Flashy, Katie says, watching the pearly butt of the gun.

What's that? I blurt.

Gil seems taken aback. My costume. Burr shot Hamilton in a duel.

He puts an arm at my back and leads me toward the landing between the first and second floors.

See the lapel pins Jamie Ness is wearing? He points at a blond senior whose bow tie is embroidered with treble and bass clefs.

On the left lapel I can make out a brown oval; on the right, a black dot.

That's a football, Gil says, and that's a hockey puck. He's Hobey Baker, Ivy section of 1914. The only man ever inducted into both the football and hockey halls of fame. Hobey was in a singing group here-that's why Jamie's tie has notes on it.

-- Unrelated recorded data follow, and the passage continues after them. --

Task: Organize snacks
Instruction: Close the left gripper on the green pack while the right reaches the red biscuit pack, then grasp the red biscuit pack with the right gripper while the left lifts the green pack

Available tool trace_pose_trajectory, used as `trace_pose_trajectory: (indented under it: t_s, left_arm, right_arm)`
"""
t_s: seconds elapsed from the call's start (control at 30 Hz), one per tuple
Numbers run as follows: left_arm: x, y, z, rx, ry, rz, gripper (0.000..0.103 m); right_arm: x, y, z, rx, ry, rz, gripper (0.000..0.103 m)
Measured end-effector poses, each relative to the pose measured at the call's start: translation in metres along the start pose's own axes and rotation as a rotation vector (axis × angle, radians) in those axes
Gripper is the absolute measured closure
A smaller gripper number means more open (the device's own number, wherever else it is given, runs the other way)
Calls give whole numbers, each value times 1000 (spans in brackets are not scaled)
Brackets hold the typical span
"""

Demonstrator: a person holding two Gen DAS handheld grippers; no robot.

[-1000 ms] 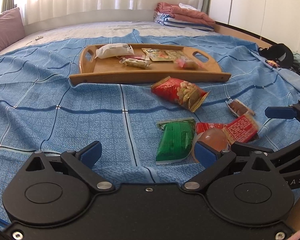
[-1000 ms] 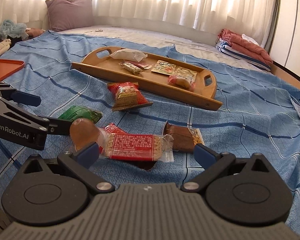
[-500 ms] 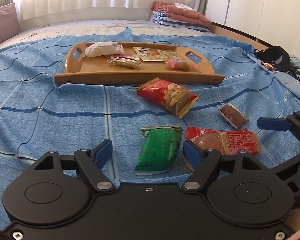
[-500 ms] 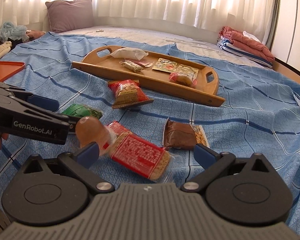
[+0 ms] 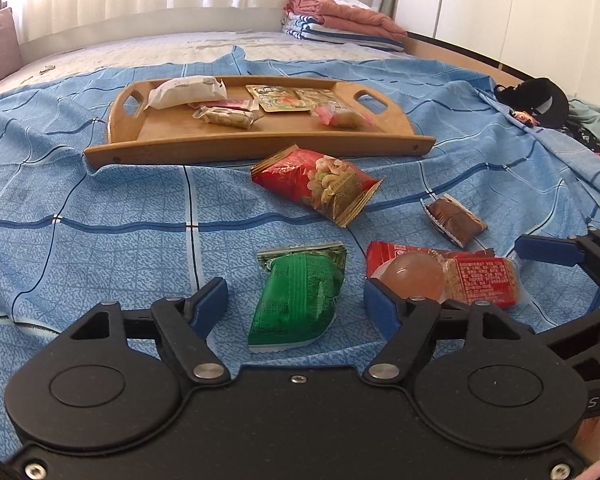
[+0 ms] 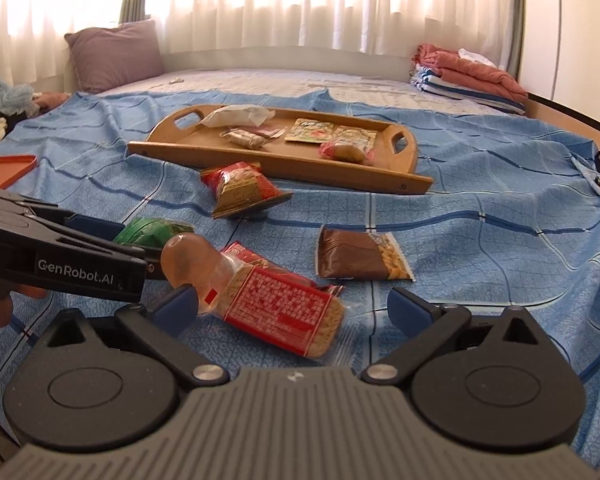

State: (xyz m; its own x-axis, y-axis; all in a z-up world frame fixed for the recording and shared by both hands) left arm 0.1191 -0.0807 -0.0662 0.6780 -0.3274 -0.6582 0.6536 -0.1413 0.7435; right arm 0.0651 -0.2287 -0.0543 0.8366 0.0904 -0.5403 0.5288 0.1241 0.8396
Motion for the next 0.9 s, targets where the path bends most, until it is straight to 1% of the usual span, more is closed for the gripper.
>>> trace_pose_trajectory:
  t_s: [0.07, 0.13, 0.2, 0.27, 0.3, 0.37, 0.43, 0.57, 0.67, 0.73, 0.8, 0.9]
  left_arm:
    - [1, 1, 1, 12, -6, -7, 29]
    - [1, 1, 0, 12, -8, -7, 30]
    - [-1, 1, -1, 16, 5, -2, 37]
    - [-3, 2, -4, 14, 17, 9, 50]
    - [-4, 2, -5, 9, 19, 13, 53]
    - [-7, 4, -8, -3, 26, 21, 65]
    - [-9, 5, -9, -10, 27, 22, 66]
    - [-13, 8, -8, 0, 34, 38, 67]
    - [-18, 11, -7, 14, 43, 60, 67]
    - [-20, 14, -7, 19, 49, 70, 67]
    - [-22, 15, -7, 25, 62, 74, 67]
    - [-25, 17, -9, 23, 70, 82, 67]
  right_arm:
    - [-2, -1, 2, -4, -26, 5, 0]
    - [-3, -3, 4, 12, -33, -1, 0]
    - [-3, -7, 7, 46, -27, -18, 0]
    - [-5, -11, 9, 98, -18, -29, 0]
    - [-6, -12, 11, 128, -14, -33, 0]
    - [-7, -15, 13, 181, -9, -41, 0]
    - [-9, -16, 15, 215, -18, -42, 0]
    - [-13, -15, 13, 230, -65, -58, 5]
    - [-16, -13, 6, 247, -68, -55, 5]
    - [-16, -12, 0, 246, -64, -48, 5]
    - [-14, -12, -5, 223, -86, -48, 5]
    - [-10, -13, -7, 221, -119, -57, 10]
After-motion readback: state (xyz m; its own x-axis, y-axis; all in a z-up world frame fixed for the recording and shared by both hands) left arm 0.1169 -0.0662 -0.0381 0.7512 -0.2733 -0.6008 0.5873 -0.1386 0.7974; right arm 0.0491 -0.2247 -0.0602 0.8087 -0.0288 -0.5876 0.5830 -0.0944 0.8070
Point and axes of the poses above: each gripper's, at about its wrist camera, not at the fingertips, and x roughly the way its jaws point, z to its right, y to its top, the point moved 9 cm from there along x, roughly the way its jaws point, and after that the axes turned 2 degrees about -x, right-handed, at the moved point
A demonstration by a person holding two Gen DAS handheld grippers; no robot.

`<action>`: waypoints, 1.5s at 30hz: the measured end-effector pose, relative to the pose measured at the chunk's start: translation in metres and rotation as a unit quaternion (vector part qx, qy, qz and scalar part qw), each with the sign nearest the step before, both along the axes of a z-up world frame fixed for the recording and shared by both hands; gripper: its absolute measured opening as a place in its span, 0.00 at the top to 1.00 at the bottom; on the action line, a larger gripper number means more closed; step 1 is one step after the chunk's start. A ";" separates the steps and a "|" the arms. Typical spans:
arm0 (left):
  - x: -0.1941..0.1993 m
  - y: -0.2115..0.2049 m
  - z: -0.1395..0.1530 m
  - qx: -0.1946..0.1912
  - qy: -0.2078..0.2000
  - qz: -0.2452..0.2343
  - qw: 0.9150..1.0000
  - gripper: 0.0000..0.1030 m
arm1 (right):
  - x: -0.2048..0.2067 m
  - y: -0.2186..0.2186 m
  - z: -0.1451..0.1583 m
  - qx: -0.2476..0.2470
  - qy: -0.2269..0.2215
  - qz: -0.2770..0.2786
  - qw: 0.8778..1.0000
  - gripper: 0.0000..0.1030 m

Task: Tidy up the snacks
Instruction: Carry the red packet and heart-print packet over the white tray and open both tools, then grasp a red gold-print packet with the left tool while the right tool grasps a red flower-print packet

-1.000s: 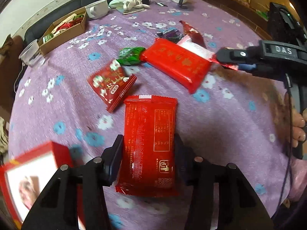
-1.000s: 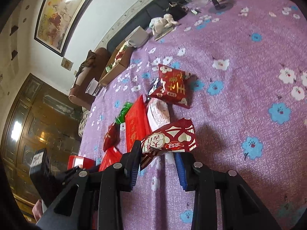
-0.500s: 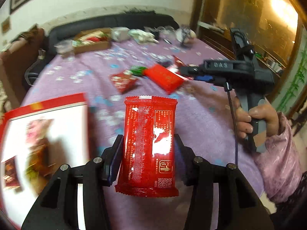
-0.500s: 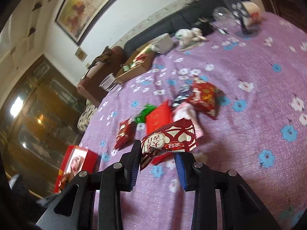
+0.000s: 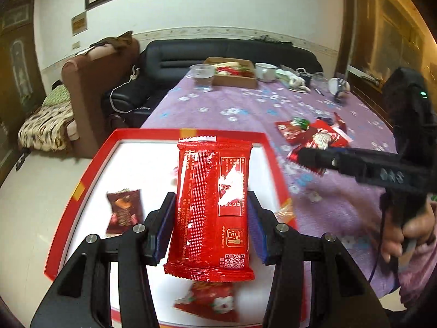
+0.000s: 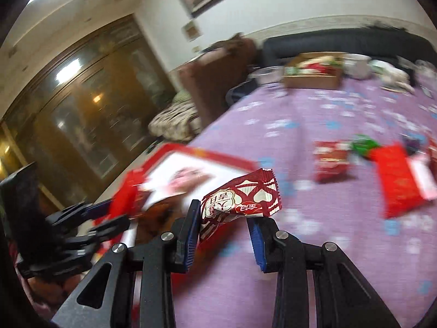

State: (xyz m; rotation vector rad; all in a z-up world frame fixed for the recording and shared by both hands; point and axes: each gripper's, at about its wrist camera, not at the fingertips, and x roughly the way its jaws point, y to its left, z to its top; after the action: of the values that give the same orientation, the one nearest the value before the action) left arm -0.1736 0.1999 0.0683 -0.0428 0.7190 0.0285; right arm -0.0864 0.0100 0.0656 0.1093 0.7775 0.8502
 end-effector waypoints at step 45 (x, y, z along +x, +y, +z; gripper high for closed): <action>-0.009 0.037 -0.009 0.104 -0.015 0.128 0.986 0.28 | 0.004 0.043 -0.015 0.018 0.044 0.013 0.999 0.59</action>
State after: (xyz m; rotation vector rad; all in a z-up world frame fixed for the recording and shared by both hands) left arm -0.1829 0.2366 0.0590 0.0644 0.6745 0.3486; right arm -0.0825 0.0529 0.0505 0.1694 0.8481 0.8883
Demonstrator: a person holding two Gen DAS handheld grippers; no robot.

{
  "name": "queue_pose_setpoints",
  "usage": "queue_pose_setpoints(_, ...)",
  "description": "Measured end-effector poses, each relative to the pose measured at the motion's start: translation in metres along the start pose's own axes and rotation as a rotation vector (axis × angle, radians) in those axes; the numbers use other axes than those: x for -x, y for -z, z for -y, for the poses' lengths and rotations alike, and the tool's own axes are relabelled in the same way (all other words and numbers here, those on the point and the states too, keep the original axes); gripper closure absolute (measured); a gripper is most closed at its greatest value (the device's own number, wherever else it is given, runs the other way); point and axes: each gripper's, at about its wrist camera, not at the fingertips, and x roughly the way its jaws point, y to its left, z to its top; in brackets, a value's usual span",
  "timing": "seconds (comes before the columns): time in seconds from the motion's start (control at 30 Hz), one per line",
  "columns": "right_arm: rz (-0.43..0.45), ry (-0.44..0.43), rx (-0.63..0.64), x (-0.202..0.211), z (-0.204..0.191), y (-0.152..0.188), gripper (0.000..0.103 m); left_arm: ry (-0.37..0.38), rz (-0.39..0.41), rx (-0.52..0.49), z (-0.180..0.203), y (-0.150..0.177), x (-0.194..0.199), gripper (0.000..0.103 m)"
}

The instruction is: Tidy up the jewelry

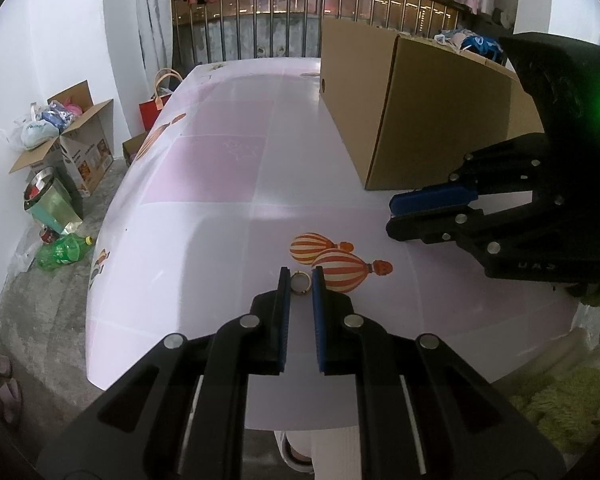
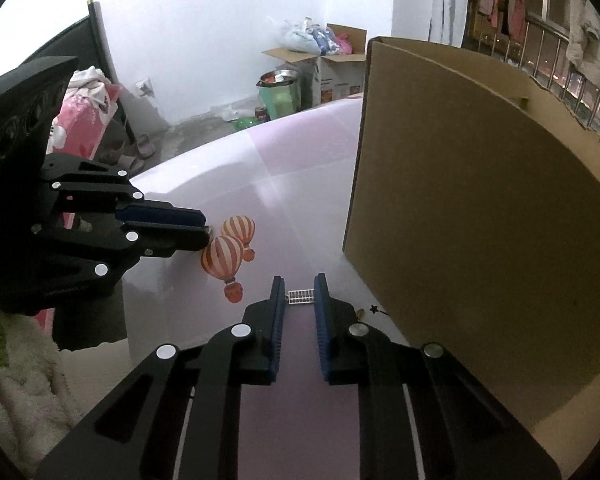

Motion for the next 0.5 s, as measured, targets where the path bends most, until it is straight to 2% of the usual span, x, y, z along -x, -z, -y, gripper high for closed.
queue_pose_setpoints(0.5, 0.026, 0.015, -0.028, 0.012, -0.001, 0.002, 0.088, -0.002, 0.025, 0.003, 0.003, -0.002, 0.009, 0.093)
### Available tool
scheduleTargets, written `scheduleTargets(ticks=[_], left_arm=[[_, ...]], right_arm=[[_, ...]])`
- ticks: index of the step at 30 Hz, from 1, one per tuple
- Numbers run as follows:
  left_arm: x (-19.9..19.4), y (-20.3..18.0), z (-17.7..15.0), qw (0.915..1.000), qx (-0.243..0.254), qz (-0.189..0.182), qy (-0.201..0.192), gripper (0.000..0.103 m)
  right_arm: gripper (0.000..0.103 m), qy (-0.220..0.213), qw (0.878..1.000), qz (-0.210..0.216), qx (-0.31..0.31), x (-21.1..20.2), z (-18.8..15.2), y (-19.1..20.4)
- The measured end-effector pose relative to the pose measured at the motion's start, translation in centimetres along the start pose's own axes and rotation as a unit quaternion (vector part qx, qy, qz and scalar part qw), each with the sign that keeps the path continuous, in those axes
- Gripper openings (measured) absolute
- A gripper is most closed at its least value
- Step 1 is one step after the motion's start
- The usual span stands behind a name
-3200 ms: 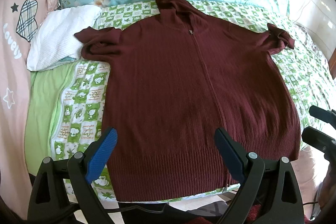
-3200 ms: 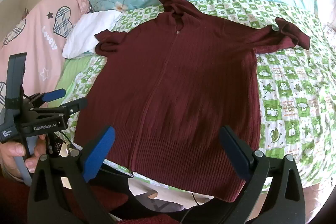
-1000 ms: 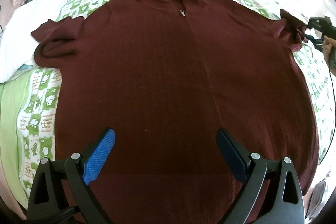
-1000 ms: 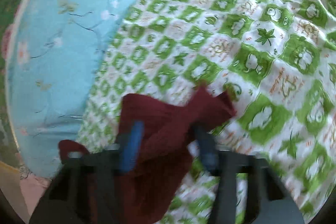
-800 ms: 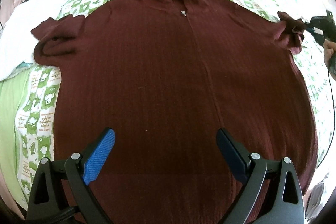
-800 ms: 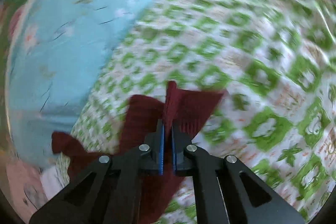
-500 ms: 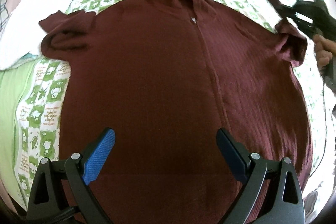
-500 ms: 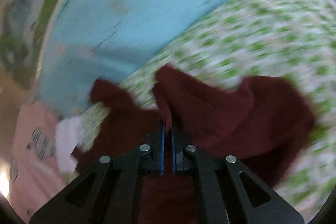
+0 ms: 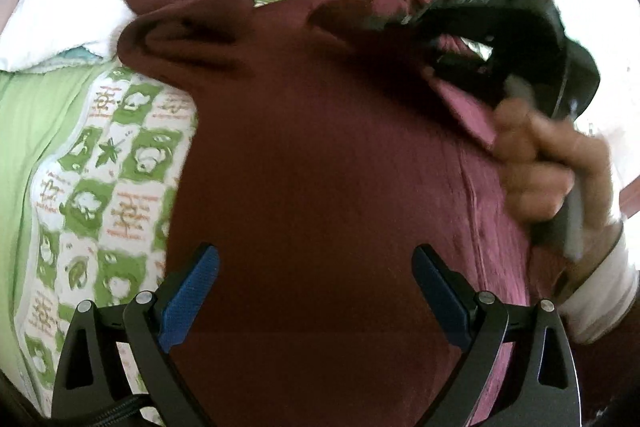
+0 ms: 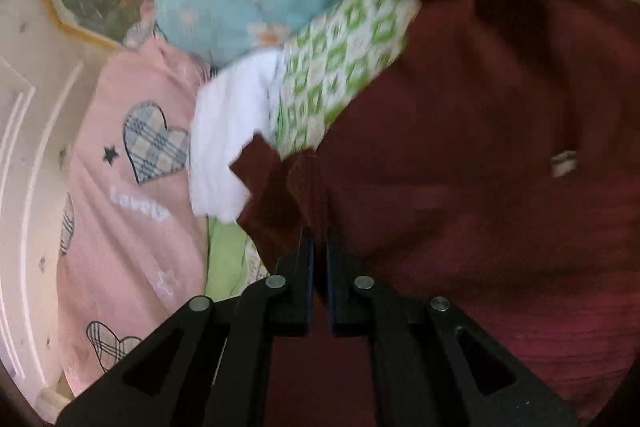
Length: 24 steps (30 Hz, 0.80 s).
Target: Fold large clothes
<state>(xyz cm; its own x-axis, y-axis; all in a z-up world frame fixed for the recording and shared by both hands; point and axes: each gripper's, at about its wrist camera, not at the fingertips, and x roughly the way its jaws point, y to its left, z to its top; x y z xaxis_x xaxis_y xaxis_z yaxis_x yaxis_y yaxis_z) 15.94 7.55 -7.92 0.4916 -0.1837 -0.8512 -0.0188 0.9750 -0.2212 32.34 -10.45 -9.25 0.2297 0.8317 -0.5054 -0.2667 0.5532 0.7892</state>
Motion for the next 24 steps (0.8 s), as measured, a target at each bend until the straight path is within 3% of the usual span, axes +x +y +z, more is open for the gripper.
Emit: scheduleTargets(ticks=[2, 6, 7, 12, 16, 17, 19, 20, 21, 22, 24], left_arm=[[0.2, 0.6, 0.8, 1.0000, -0.005, -0.005, -0.007, 0.097], [1.4, 1.5, 3.8, 0.9992, -0.018, -0.032, -0.014, 0.097], [1.8, 1.6, 4.4, 0.9990, -0.021, -0.036, -0.015, 0.097], [5.3, 2.1, 9.7, 0.9981, -0.034, -0.047, -0.020, 0.097], [9.0, 1.7, 13.1, 0.9985, -0.028, -0.047, 0.004, 0.095], [9.8, 1.4, 13.7, 0.9987, -0.023, -0.046, 0.007, 0.089], [10.4, 0.4, 14.2, 0.9994, 0.009, -0.033, -0.001, 0.055], [10.3, -0.2, 14.2, 0.9994, 0.025, -0.023, -0.007, 0.023], [10.2, -0.6, 14.2, 0.9988, 0.036, -0.032, -0.009, 0.005], [9.6, -0.6, 14.0, 0.9982, 0.033, -0.048, -0.015, 0.004], [7.5, -0.5, 13.8, 0.9973, 0.034, -0.025, -0.060, 0.004]], right_arm=[[0.009, 0.011, 1.000, -0.006, 0.008, 1.0, 0.0, -0.2], [0.031, 0.021, 0.999, -0.002, 0.048, 0.0, -0.5, -1.5], [0.035, 0.005, 0.999, -0.008, 0.042, -1.5, -0.7, -1.4], [0.038, -0.075, 0.996, -0.030, 0.037, -10.1, -2.5, -1.9], [0.044, -0.139, 0.986, -0.072, 0.051, -17.2, -5.6, -3.2], [0.044, -0.153, 0.983, -0.087, 0.057, -18.8, -6.5, -3.7], [0.045, -0.174, 0.976, -0.110, 0.071, -21.3, -7.7, -4.7], [0.045, -0.186, 0.971, -0.123, 0.082, -22.5, -8.4, -5.3], [0.045, -0.202, 0.965, -0.136, 0.093, -24.0, -9.0, -6.0], [0.045, -0.215, 0.960, -0.147, 0.101, -25.0, -9.4, -6.4], [0.045, -0.237, 0.950, -0.172, 0.112, -27.1, -9.9, -7.4]])
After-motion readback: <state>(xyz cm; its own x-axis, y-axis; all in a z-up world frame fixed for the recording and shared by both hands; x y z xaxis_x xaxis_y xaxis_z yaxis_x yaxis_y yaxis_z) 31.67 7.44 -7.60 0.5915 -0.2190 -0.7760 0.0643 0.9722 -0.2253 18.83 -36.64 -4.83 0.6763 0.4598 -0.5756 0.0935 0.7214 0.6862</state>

Now Gil points to a tall senior with bright red hair. Chris Bentham, right beside Doug: James Madison, class of 1771. You can tell by the shirt buttons. The top one is a Princeton seal-Madison was the first president of the alumni association. And the fourth one is an American flag…

There is something mechanical in his voice, a tour guide's inflection, as if he's reading a script in his head.

Just make up a costume' Katie interjects, joining our conversation from the foot of the stairs.

I glance down at her, and the leverage gives me a new appreciation for the way she fits into her dress.

Oh, listen, Gil says, looking past her, I've got to go deal with something. Can you two manage on your own for a second?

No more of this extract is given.